Satu tahun ada tiga ratus enam puluh lima yang harus ditemui.
Temu yang tak terencana.
Mengaguminya secara tiba-tiba,
Dan melupakannya secara paksa.
Rona merah tak lagi menyala,
Hangatnya menjadi sempat yang singkat,
Mengikatmu tak lagi nyata.
Berhenti pada debar angan yang mendera.
Jika kerasnya batu adalah saya,
Maka kamu adalah gemercik air yang menetes diatasnya.

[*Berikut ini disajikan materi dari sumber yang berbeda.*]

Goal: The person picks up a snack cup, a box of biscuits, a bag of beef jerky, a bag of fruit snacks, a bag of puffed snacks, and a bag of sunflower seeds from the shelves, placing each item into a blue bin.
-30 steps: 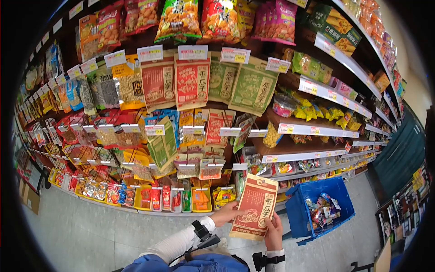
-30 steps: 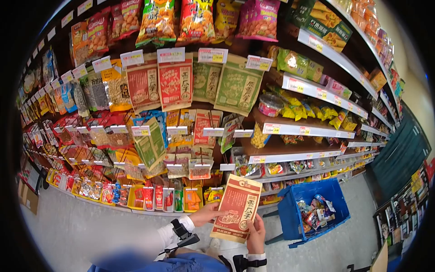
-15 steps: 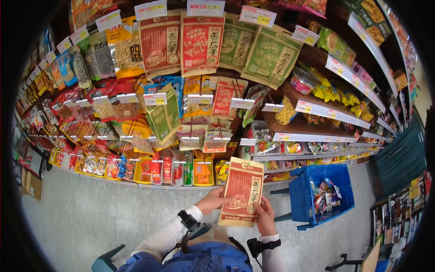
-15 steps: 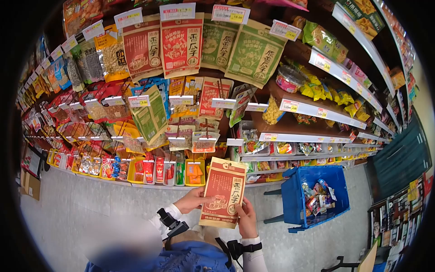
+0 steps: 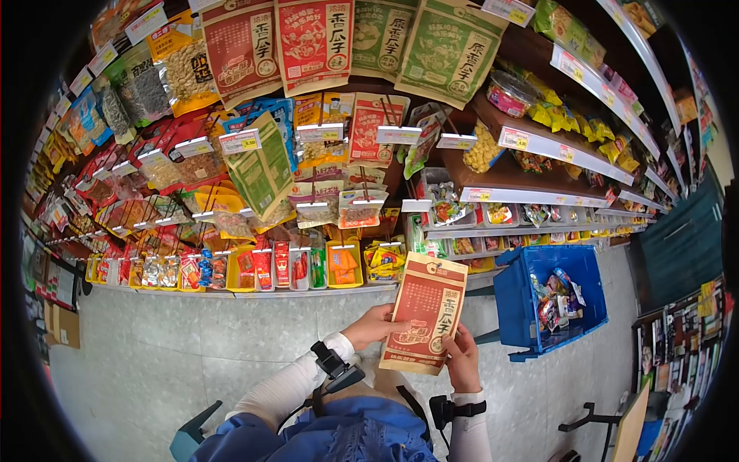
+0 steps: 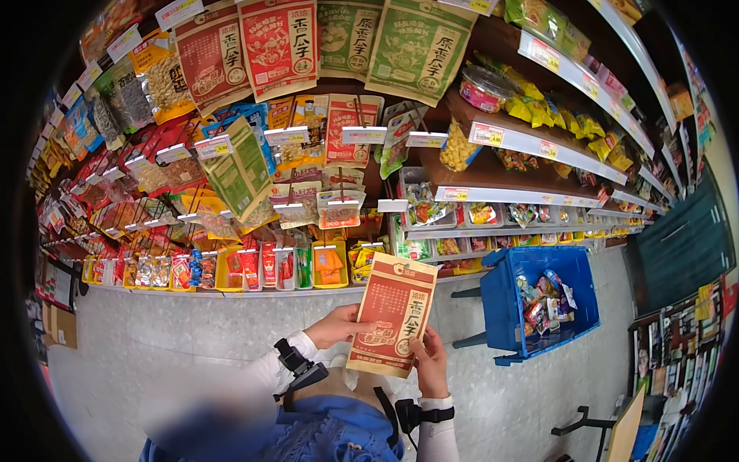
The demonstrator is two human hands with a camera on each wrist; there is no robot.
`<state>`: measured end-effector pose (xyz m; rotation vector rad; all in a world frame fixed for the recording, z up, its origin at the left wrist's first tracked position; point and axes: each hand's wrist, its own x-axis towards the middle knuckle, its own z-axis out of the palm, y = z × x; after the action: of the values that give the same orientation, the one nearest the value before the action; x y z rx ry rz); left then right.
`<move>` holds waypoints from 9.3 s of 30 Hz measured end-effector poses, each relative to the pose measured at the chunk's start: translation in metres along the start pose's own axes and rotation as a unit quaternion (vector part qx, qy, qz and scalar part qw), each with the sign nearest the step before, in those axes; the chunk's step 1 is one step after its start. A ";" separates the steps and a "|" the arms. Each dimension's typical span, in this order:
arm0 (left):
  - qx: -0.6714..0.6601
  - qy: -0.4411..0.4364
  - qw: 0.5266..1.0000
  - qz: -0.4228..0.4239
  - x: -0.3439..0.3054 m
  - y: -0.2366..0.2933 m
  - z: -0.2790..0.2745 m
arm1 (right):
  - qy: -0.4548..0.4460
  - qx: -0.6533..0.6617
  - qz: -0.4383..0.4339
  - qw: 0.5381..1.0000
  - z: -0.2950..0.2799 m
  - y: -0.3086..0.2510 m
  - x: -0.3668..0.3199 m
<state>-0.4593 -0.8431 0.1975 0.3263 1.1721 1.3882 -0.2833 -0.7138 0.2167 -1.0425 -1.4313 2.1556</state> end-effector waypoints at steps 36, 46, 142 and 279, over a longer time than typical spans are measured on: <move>0.010 0.073 0.997 -0.004 0.116 0.029 0.147 | -0.023 0.009 -0.044 0.999 -0.165 -0.075 0.067; -0.003 0.096 0.995 -0.011 0.110 0.038 0.136 | -0.041 0.030 -0.028 0.998 -0.151 -0.083 0.072; -0.020 0.068 0.996 0.051 0.043 0.052 0.047 | -0.098 0.030 -0.003 0.995 -0.036 -0.074 0.051; 0.256 0.304 0.918 -0.016 0.239 -0.133 -0.182 | -0.197 -0.512 -0.124 0.827 -0.032 0.205 0.335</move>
<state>-0.5797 -0.7480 -0.0925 0.2411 2.0586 1.1628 -0.4621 -0.5670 -0.1026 -0.5880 -2.8771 1.3674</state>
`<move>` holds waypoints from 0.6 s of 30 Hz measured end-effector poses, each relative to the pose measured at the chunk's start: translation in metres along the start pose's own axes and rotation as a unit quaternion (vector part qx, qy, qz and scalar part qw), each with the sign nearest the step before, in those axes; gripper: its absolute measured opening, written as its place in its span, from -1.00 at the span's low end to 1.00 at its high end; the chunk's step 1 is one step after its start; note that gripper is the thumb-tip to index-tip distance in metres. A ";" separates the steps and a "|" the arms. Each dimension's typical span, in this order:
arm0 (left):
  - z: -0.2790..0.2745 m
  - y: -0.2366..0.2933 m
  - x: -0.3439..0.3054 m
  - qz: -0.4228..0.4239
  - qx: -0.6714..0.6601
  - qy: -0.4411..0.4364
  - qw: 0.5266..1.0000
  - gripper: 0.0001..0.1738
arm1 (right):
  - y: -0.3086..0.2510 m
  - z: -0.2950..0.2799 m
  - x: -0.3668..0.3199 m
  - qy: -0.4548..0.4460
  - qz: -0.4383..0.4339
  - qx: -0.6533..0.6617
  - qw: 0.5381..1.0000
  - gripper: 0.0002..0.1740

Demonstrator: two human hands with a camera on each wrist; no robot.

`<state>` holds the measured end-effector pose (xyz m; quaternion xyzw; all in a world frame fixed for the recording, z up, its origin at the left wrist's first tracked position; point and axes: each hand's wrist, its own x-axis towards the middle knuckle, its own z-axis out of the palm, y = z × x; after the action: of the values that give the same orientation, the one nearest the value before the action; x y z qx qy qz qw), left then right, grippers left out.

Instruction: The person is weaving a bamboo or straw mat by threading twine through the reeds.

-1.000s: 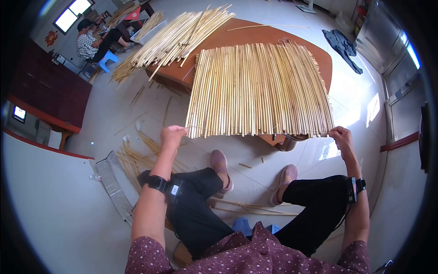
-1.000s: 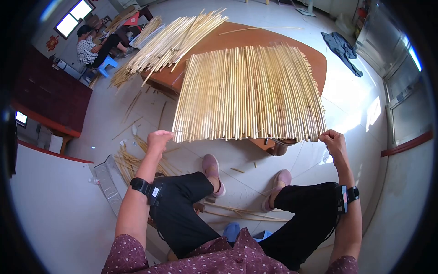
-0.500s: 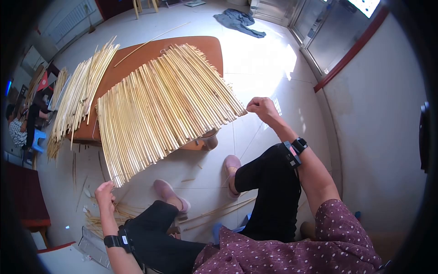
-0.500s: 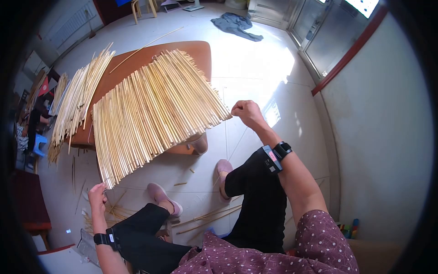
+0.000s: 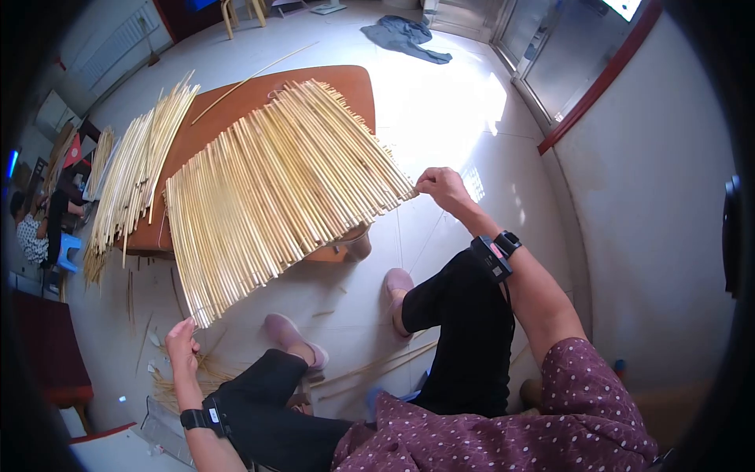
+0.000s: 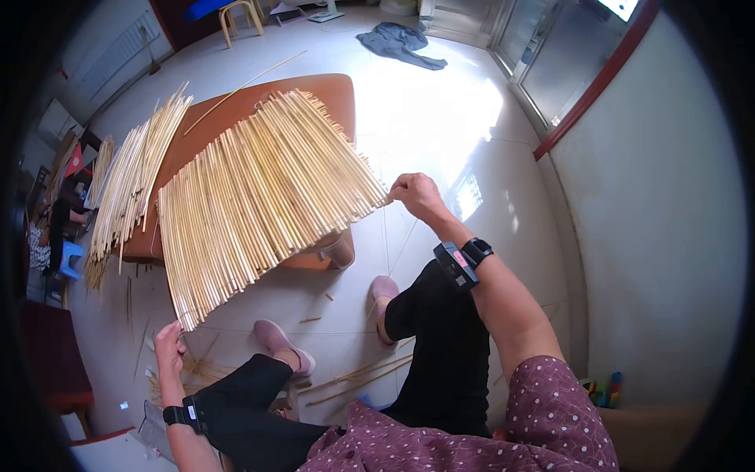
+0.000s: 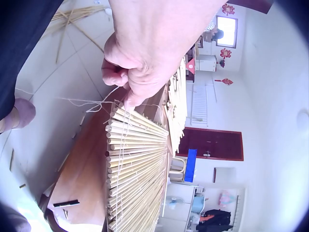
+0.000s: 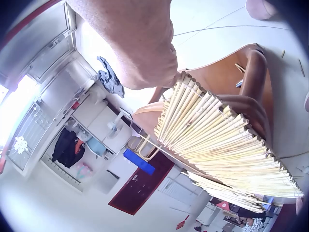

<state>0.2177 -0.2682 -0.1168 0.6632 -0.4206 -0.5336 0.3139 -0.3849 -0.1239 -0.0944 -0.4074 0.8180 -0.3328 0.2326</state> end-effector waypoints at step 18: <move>-0.005 0.001 -0.017 0.004 -0.084 -0.045 0.995 -0.68 | 0.025 0.006 0.019 0.004 -0.034 0.030 0.999 -0.85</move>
<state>0.2207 -0.2536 -0.1071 0.6079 -0.3906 -0.5953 0.3515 -0.4042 -0.1303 -0.1194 -0.4267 0.7940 -0.3667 0.2303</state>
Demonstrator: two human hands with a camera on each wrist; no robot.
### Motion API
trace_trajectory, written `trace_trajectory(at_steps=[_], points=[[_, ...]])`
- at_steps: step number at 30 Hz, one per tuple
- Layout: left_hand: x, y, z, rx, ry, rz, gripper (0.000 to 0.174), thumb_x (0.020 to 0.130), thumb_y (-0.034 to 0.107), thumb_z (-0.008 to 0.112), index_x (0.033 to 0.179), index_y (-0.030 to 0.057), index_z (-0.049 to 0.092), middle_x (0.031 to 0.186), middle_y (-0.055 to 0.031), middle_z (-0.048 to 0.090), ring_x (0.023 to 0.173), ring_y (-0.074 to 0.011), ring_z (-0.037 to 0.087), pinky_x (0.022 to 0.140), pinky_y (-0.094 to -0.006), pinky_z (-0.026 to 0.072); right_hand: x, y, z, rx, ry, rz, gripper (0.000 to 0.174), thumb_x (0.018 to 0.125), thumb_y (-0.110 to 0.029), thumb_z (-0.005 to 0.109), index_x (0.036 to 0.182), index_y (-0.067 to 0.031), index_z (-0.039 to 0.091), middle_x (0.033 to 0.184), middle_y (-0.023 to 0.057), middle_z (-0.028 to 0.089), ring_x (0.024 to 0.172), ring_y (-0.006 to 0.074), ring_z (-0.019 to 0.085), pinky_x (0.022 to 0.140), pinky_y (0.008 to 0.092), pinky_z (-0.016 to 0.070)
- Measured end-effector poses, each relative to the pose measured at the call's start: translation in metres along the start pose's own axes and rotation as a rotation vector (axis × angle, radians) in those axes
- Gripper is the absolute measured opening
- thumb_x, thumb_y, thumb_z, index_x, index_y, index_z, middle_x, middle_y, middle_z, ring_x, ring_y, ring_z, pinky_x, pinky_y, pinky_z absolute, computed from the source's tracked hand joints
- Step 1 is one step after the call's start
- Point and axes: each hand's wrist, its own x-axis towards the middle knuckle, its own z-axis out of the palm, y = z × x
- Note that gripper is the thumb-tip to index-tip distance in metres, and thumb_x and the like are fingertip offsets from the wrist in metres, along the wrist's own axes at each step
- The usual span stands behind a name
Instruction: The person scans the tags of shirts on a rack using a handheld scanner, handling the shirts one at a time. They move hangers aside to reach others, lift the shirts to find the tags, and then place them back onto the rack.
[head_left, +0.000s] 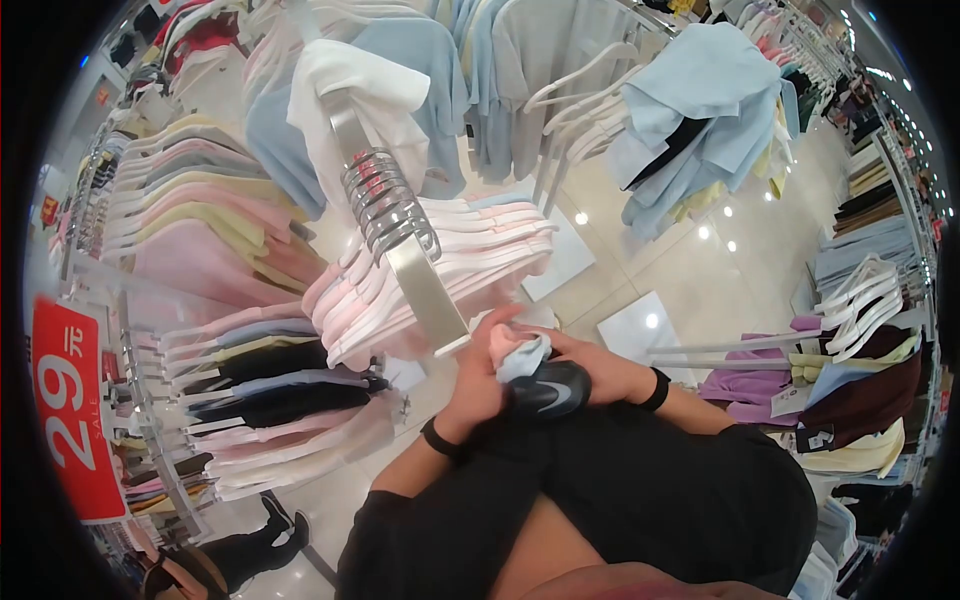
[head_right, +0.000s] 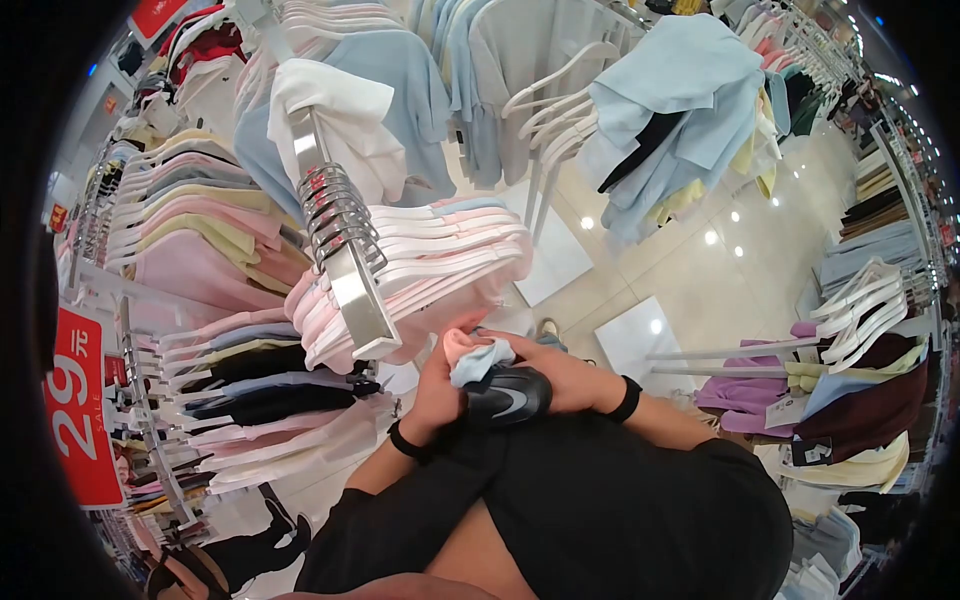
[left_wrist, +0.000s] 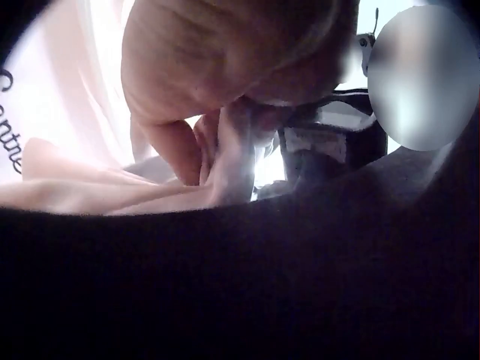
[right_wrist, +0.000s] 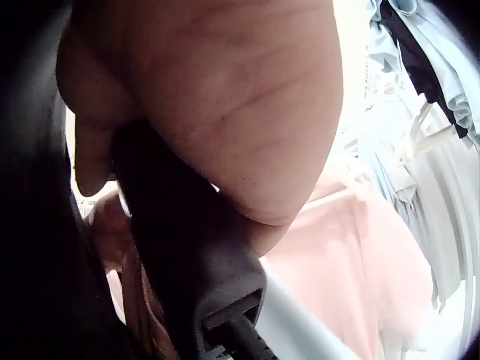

Jika hitamnya awan adalah saya,
Maka kamu adalah kilat petir yang menerangi gelapnya.
Dan jika riuhnya petir itu adalah saya,
Maka kamu adalah linangan hujan yang meredam gemuruhnya.
Dirimu bagaikan diksi yang sulit ditebak,
Bagiku yang memiliki presepsi keindahanmu.
Namamu dan sosok kehadiranmu,
Masih menjadi pemenang di hatiku.
Kamu hanyalah kamu,
Yang sederhana,
Dan obat penyembuh narasi rasa.
Bila badai kemarin adalah lembaran prolog untuk puisi kita,
Maka saya berharap epilog akan hadir sesejuk embun,
Serintik gerimis,
Dan seharum tanah yang basah.
Jika tuhan berkenan,
Jika alam raya merestui,
Aku ingin kembali,
Memeluk segalanya dengan erat dan memberi cinta yang lebih layak untuk dikenang.